The Madness Season, page 43
It turned to her when it was done, the blood of the beast dripping from its muzzle. But it did not eat. It waited.
She closed the door.
The only light in the room was that which came from the projector panel, a single luminous switch. By it she could see no more than the glitter of jeweled eyes, fixed upon her.
"I think you understand me," she said to it. "I think you understand a lot more than we've given you credit for. Maybe not my words, but my tone; maybe not language, as such, but gestures and gifts . . .
and intentions. Dai, I think you understand a lot."

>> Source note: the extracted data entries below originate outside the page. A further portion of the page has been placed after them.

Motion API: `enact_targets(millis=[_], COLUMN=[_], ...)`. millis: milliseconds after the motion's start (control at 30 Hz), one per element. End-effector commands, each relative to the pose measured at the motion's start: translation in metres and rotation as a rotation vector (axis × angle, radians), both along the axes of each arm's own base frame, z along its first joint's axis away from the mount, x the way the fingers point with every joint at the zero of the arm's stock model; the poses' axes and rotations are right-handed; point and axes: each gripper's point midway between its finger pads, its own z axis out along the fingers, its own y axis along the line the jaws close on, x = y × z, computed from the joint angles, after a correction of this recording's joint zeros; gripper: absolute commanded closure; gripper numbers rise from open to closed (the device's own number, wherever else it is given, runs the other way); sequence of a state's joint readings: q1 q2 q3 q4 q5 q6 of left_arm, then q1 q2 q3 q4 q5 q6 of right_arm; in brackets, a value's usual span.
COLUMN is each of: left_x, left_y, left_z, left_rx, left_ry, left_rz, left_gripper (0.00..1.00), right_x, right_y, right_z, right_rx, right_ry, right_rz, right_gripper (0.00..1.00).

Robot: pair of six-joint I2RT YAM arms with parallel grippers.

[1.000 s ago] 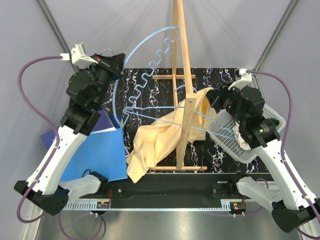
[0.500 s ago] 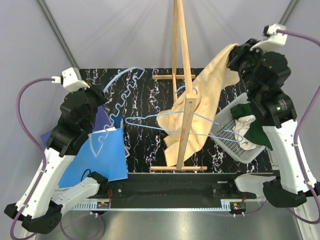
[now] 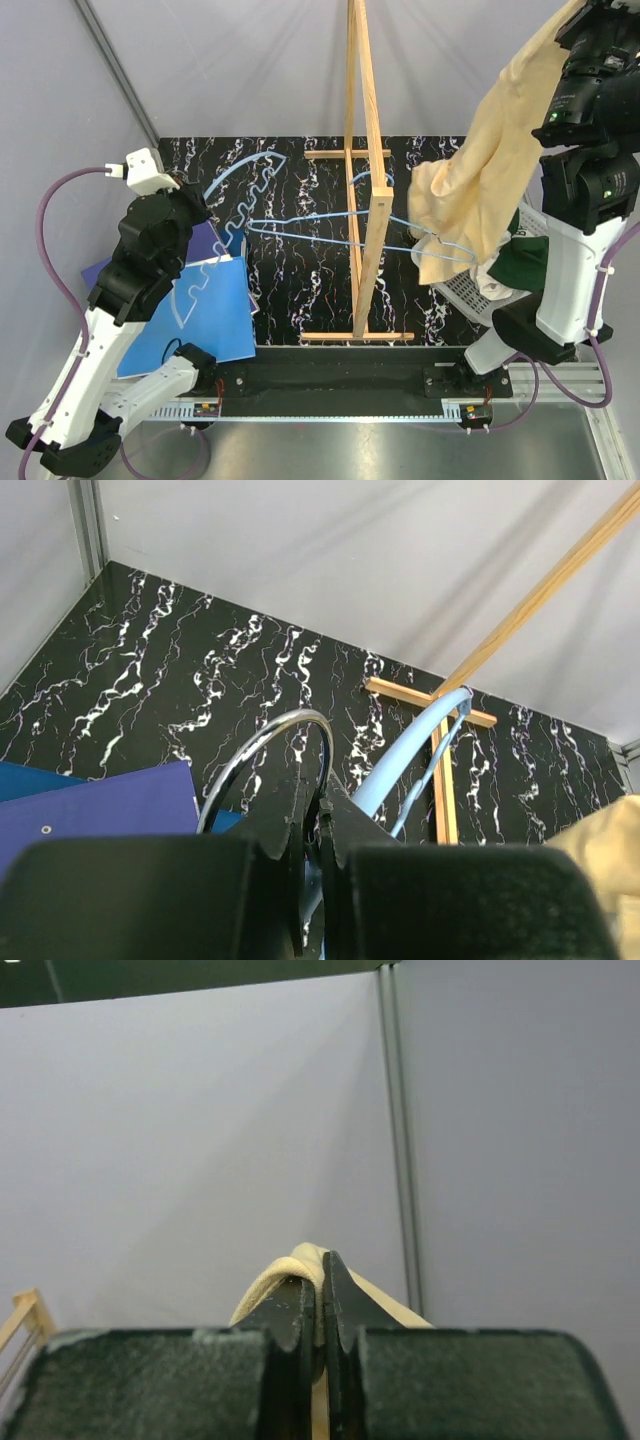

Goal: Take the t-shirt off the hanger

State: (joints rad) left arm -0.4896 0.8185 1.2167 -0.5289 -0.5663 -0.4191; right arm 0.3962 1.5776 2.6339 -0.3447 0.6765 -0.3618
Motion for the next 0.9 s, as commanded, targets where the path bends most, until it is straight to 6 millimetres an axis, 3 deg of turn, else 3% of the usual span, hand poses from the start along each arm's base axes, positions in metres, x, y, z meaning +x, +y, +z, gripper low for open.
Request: enact_targets(millis=[0, 133, 267, 500, 600, 733, 867], left_x=[-0.006, -0.012, -0.018, -0.018, -0.019, -0.022, -0.023], left_y=[0.002, 0.006, 0.013, 0.013, 0.013, 0.016, 0.017], left_z=[0.023, 0.028, 0.033, 0.034, 0.036, 0.036, 0.037], left_rx=[-0.022, -0.004, 0.0, -0.001, 0.006, 0.004, 0.003], left_ry=[-0.077, -0.081, -0.095, -0.096, -0.094, -0.096, -0.099], left_rz=[-0.017, -0.014, 0.004, 0.004, -0.002, 0.007, 0.013], left_gripper=[1.0, 1.0, 1.0, 1.0, 1.0, 1.0, 1.0], right_x=[-0.039, -0.067, -0.085, -0.06, -0.08, -0.126, -0.147], right_y=[-0.031, -0.037, -0.044, -0.04, -0.05, -0.064, -0.073], right_z=[0.036, 0.058, 0.064, 0.042, 0.052, 0.07, 0.071], right_rx=[-0.036, -0.016, -0.007, -0.032, 0.001, 0.02, 0.022], right_ry=[-0.118, -0.235, -0.271, -0.171, -0.222, -0.327, -0.352], right_rz=[-0.16, -0.133, -0.147, -0.175, -0.198, -0.179, -0.195], right_gripper=[1.0, 1.0, 1.0, 1.0, 1.0, 1.0, 1.0])
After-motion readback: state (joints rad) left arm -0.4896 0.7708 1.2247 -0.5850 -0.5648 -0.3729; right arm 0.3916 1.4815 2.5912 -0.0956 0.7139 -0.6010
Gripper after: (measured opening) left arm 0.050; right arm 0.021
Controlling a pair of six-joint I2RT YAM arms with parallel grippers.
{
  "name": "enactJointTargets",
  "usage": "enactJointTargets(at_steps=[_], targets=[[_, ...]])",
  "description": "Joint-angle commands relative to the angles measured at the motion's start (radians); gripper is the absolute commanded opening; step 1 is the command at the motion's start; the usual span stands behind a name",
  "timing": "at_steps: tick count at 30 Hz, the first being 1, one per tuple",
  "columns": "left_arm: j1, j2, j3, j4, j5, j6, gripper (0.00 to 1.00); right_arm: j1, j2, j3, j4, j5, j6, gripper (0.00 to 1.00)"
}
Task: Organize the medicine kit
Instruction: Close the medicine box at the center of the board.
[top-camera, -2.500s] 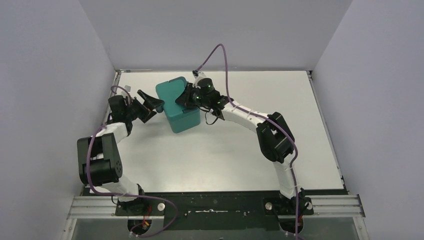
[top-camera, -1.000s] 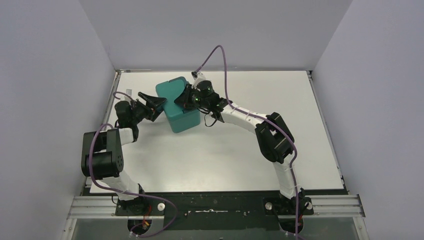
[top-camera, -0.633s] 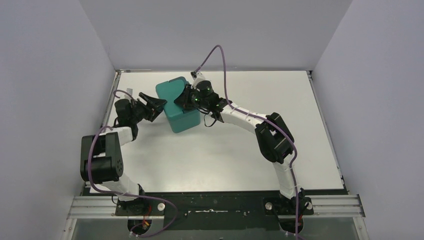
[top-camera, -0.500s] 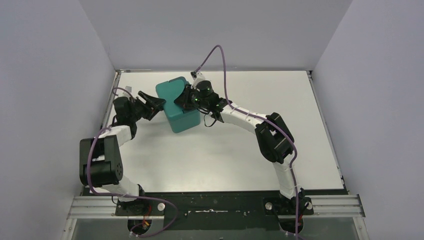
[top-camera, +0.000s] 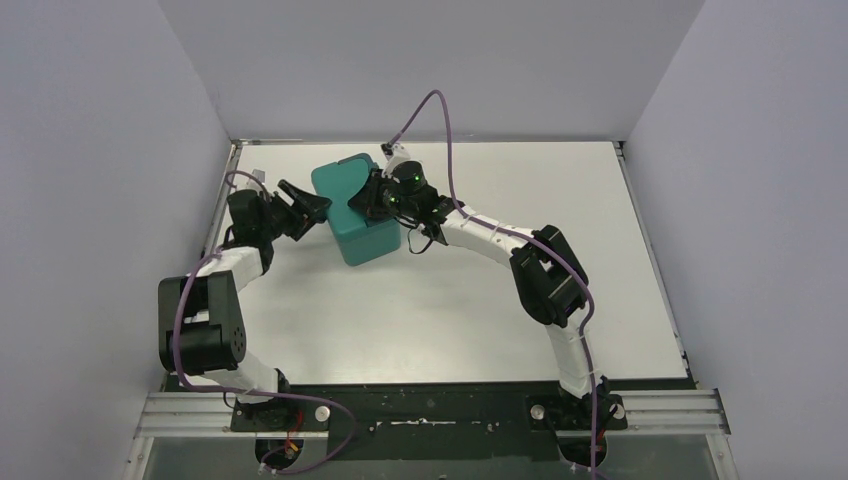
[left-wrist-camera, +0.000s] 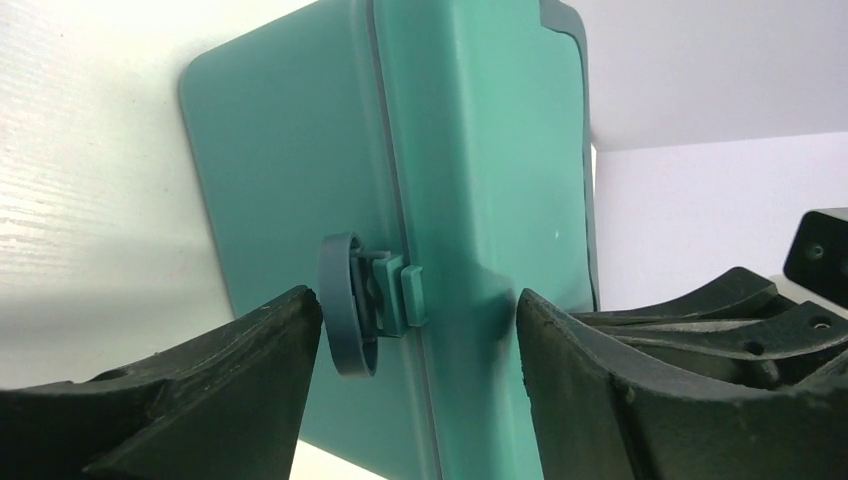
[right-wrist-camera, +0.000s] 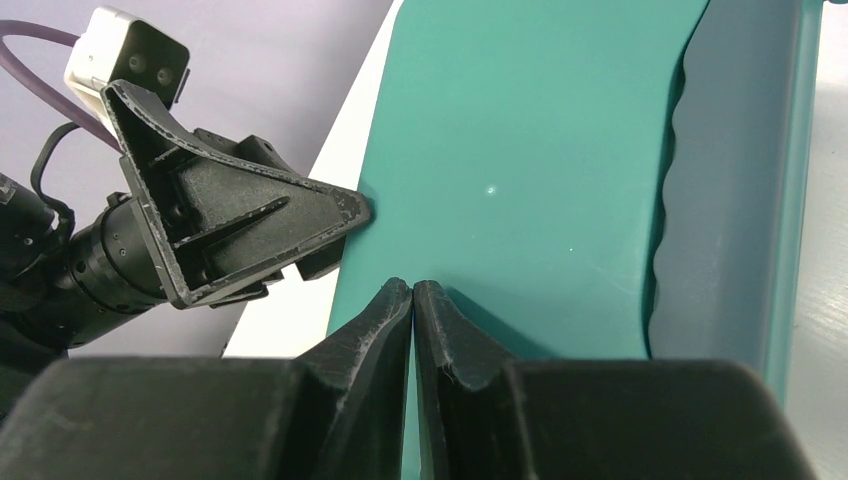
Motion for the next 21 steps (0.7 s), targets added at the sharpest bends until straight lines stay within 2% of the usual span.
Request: enactJointTargets(at_steps=[1, 5, 10, 15, 21], targets=[[-0.005, -0.028, 0.037, -0.012, 0.001, 0.024, 0.74, 0.015, 0.041, -0.046, -0.201, 0.016, -0.052, 0.11], [-0.005, -0.021, 0.013, 0.027, 0.026, -0.006, 0.84, 0.016, 0.045, -0.040, -0.201, 0.014, -0.047, 0.11], [-0.002, 0.015, -0.033, 0.171, 0.069, -0.141, 0.85, 0.016, 0.048, -0.040, -0.200, 0.015, -0.046, 0.11], [0.002, 0.083, -0.084, 0.407, 0.103, -0.299, 0.85, 0.017, 0.043, -0.042, -0.206, 0.014, -0.052, 0.11], [0.000, 0.083, -0.097, 0.397, 0.087, -0.277, 0.86, 0.015, 0.050, -0.043, -0.201, 0.011, -0.051, 0.10]])
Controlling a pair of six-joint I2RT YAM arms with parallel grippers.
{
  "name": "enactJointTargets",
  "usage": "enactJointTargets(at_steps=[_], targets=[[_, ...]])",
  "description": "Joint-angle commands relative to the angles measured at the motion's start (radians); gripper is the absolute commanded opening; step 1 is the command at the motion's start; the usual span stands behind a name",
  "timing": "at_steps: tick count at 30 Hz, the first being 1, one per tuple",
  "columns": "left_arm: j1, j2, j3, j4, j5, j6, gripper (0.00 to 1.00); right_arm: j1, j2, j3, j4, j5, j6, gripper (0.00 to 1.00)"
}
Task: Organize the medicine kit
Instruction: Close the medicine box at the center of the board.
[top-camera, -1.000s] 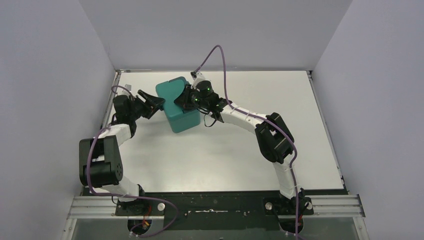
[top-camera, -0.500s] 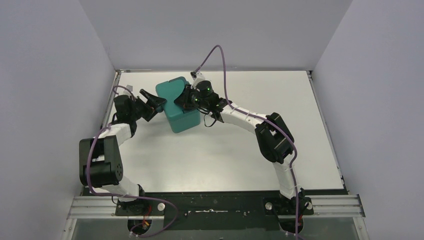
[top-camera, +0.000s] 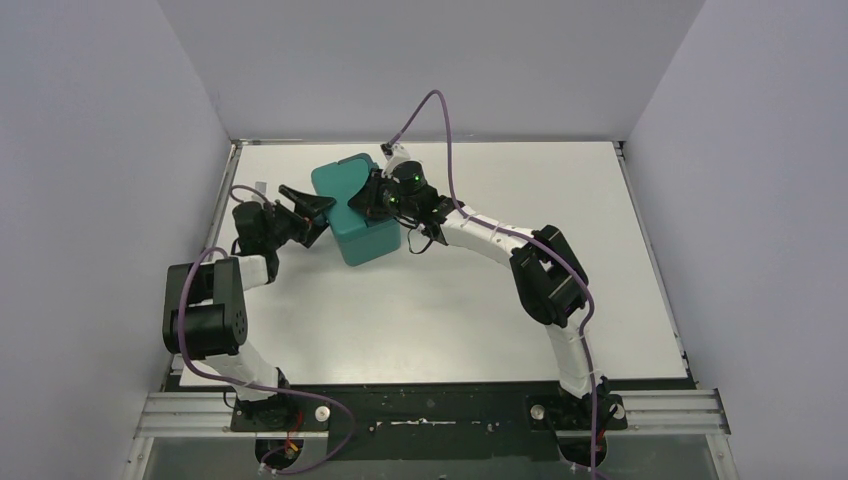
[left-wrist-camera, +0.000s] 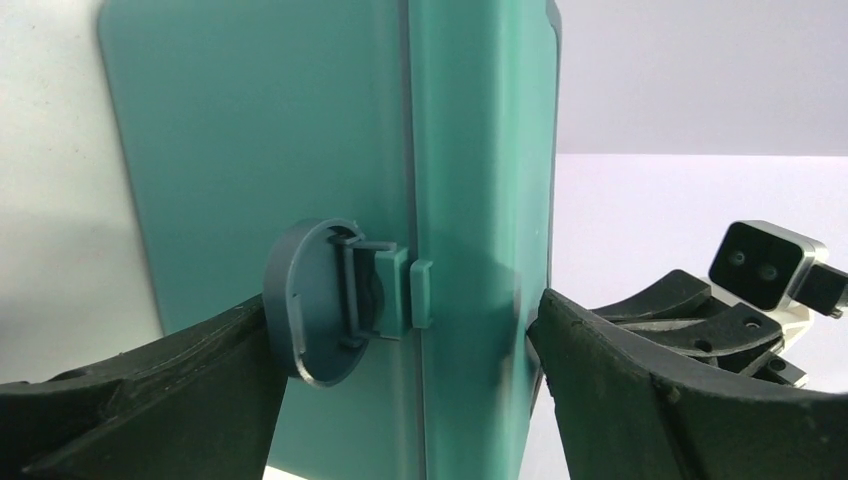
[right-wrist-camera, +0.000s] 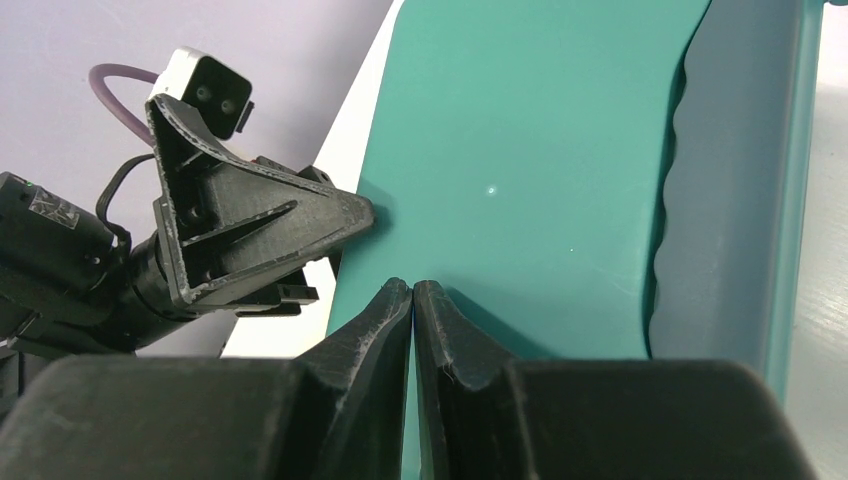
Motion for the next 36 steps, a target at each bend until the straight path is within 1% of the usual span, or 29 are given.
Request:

It licked its lips, cleaning one swath of the fur around its mouth. "Was it good?" she whispered. Noting with distant interest the seductive tone which had entered her voice. "The Tyr don't let you kill often, do they? Ploka, my friend. But we can change that. You and I, together"
She flipped the power switch up, and the screen came on. Then she keyed in the Saudar commands that would start the special sequence, and pictures came to life before them.
The hraas did not move. The jeweled eyes watched.
How to communicate, without language or common symbols? How to contact an intelligence so alien to that of humanity that hating the Tyr might well be their only common ground? An intelligence which just might be more than that of a simple animal; an intelligence that might be made an ally, if the right understanding was reached.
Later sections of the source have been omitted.